Well here we are finally in the mountains with clean air except the mountains are invisible and there is a thick cold fog everywhere. So much for the joys of vacations. This has been a real roller coaster of a trip. We left Hanoi last night on an overnight train which was not too bad once I figured out that my ear plugs cut down on the noise of the train trundling up the track. We arrived at 6.30 am (can you believe as I type this I can see my breath almost fog up the computer.) I am far too soft to be live in Vietnam without my home comforts. These people are amazing.
After hanging around while the others assembled their bikes I was trying not to think about the bikes which we rented here and how heavy they were in comparison to the high quality bikes emerging from various bike boxes. We are the only ones on the tour who have not brought our own bikes. My apprehensions soon played out as I worked extra hard to climb up here many thousands of feet in 40 km. I was last up here but who cares. Just towards the end a fine vietnamese couple stoped on their motor bike and very politely asked if they could be off assistance - meaning I could hold her hand and they would pull me along. Well, I was tempted but equally politely declined the offer.
The steady climb through bamboo forests and terraced rice fields was interupted by the great glee of childen laughing and running along side us. Then the closer to Sapa many of the people are dressed in the attractive costumes of their hill tribe. There is a vibrant street vendor culture. These are manly women and sell everything from traditional handicrafts, postcards, hats, mandarins, candy. We tourists are the targeted the minute we leave our hotel.
I spent my days in Hanoi visiting various museums. The most horrific was the Hoa Loa prison where John McCain was held, the americans called it the Hanoi Hilton. Build by the French at the end of the last century, it was graphic complete with a guillotine and other instruments of torture. It would be nice to think that we humans have had enough of torturing one another in such inhumane ways. And to think that we have been told down through the ages that hell is when we die!
The history museum was well laid out and gave an orderly account of Vietnams history. Housed in a beautiful French building that incorportated some eastern ideas.

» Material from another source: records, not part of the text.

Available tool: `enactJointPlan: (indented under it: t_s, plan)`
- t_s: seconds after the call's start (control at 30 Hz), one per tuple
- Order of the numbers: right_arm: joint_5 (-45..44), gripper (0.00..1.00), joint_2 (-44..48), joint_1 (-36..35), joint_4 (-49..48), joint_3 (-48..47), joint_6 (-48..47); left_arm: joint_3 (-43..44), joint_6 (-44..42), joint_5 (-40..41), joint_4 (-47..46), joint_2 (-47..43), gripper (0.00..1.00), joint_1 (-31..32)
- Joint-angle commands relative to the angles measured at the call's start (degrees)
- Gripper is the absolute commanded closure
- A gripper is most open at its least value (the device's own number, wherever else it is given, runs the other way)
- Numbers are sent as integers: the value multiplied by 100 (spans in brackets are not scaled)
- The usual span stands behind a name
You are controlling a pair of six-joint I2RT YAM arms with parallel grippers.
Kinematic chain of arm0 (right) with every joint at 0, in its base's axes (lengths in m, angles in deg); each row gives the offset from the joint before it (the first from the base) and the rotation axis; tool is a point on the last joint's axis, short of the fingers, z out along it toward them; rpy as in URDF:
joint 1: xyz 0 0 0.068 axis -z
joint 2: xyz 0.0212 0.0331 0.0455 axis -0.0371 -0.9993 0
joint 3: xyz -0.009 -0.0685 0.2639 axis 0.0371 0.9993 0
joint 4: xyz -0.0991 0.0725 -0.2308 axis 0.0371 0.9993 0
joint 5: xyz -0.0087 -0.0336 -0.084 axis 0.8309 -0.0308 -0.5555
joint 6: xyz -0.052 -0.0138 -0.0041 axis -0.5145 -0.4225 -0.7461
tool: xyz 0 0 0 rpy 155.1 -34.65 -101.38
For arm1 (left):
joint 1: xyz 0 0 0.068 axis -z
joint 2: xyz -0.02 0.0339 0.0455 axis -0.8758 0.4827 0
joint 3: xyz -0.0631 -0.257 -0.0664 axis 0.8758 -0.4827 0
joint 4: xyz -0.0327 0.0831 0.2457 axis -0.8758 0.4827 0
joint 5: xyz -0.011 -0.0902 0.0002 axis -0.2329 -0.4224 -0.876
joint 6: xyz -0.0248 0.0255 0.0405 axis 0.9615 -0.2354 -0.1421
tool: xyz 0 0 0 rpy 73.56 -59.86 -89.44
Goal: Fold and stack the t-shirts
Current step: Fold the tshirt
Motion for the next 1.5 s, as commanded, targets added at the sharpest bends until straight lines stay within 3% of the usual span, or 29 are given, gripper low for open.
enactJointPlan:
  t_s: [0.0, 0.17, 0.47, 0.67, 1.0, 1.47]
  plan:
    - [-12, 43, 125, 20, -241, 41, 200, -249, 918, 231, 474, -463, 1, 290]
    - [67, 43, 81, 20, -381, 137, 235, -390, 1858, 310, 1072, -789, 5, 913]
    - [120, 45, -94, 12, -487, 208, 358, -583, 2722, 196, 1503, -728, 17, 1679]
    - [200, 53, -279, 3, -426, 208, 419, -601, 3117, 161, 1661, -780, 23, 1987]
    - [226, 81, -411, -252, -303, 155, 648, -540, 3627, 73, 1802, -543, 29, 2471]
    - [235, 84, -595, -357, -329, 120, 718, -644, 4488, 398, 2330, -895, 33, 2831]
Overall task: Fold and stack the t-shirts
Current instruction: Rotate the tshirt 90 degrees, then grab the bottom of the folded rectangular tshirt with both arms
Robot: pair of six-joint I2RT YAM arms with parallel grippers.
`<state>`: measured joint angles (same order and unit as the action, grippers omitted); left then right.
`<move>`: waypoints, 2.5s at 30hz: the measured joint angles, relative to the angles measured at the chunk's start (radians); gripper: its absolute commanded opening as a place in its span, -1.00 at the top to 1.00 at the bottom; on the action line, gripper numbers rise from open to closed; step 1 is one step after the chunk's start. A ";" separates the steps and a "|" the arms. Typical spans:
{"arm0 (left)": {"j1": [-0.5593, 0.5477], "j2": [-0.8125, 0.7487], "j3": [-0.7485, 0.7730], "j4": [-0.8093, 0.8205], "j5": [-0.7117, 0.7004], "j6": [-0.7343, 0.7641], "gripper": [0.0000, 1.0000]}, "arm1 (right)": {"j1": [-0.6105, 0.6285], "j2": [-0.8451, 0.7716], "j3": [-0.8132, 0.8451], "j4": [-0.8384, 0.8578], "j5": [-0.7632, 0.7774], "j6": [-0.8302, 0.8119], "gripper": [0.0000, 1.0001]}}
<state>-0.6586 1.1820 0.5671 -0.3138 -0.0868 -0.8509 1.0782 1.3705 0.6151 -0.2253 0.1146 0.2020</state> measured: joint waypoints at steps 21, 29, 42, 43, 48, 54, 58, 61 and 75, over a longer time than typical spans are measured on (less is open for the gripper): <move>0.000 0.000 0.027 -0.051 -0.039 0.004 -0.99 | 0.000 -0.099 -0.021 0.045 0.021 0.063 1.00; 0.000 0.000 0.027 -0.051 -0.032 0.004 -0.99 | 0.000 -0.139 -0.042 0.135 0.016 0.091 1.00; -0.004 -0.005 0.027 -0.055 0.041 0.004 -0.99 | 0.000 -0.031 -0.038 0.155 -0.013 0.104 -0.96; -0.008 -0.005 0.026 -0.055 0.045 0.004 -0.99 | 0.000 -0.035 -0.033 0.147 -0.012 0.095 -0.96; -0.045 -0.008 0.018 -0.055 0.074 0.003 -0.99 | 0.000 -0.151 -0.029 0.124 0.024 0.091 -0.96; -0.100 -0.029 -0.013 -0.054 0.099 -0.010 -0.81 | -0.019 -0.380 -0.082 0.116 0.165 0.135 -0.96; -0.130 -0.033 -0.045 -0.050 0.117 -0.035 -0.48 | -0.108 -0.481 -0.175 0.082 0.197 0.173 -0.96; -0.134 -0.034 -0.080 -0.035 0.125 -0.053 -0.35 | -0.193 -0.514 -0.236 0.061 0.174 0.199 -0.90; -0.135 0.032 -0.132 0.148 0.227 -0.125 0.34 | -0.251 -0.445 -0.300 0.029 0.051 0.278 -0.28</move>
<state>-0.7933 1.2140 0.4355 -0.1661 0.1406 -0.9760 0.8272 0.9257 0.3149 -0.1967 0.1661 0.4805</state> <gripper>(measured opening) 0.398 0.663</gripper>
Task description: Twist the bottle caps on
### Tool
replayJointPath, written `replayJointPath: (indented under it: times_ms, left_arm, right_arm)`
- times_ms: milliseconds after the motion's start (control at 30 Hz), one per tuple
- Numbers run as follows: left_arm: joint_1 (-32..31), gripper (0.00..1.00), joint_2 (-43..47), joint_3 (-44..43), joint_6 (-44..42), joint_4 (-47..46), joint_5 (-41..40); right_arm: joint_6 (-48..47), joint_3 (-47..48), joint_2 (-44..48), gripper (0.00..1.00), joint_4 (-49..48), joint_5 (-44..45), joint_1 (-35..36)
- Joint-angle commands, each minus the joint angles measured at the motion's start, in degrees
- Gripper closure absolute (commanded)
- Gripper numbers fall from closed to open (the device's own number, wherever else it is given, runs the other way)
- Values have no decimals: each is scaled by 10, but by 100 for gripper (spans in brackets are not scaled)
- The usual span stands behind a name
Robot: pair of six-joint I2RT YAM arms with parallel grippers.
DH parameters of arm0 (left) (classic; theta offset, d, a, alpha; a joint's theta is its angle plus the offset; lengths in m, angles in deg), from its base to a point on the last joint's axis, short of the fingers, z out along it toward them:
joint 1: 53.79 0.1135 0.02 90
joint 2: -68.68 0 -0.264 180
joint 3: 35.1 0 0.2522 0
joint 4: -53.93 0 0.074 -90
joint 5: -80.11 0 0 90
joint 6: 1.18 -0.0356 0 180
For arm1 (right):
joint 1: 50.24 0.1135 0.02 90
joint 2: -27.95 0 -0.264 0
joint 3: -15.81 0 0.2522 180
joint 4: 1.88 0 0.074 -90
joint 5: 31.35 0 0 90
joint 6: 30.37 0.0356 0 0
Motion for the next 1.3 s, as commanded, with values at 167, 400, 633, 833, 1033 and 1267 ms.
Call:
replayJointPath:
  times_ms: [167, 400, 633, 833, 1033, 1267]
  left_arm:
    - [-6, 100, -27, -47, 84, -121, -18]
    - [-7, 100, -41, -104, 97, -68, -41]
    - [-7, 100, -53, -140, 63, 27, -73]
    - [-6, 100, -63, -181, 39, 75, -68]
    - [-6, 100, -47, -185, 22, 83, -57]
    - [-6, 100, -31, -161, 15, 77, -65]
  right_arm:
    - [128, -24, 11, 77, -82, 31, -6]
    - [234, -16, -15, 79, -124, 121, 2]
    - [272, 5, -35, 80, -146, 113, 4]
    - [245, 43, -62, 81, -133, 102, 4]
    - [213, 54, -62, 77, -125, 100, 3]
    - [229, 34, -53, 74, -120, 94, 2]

I visited some old Pagoda's and was most struck by the one on a little island on the lake Ho Hoan Kiem. In the mid fifteenth century heaven gave Emperor Ly Thai a magical sword that he used to drive the Chinese out of vietnam, One day after the war while out boating he came across a giant tortoise swimming on the surface of the water. The creature grabbed the sword and dissappeared into the depth - the tortoise returned the sword to its divine owners. I wondered how this powerful story has helped these peaceful people move on from the wars of the 20th century. This pagoda felt like an oasis of calm in the turmoil of the streets of Hanoi.
The last morning in Hanoi we spent attending a cooking class. This entailed a trip around the market to buy the ingredients, much chopping, rolling, and deep frying. But just you all wait until we come home and make tasty titbits to tiggle your taste buds. I find it interesting that most shops and resturants in Hanoi and a sizable shrine to their ancestors and the bhudda, they offer up fruit and flowers every morning as the pray for the success of their various endeavours. I noticed too how nice it is as a women to walk around in this country. Interesting how bhuddhism has survived so strongly in this communist place.
Well before my fingers fall off I will take my sniffles and sneezes back to our unheated hotel and think of you all with your furnaces, wood stoves and cheery central heating. It is not all doom and gloom I just had my bicycle legs pummeled and feet massaged for $10 US althought is wasn't exactly the fanciest of spas my legs feel much better after slogging up that hill.
We stay here to morrow and then over the pass and it is supposed to get warmer - from the coldest place in Vietnam to the warmest.
The other day I spent ages trying to upload some photos only to find at the last minute they were all jumbled. I also found it hard to access my blog on some computers. Plus for some reason it is hard to edit.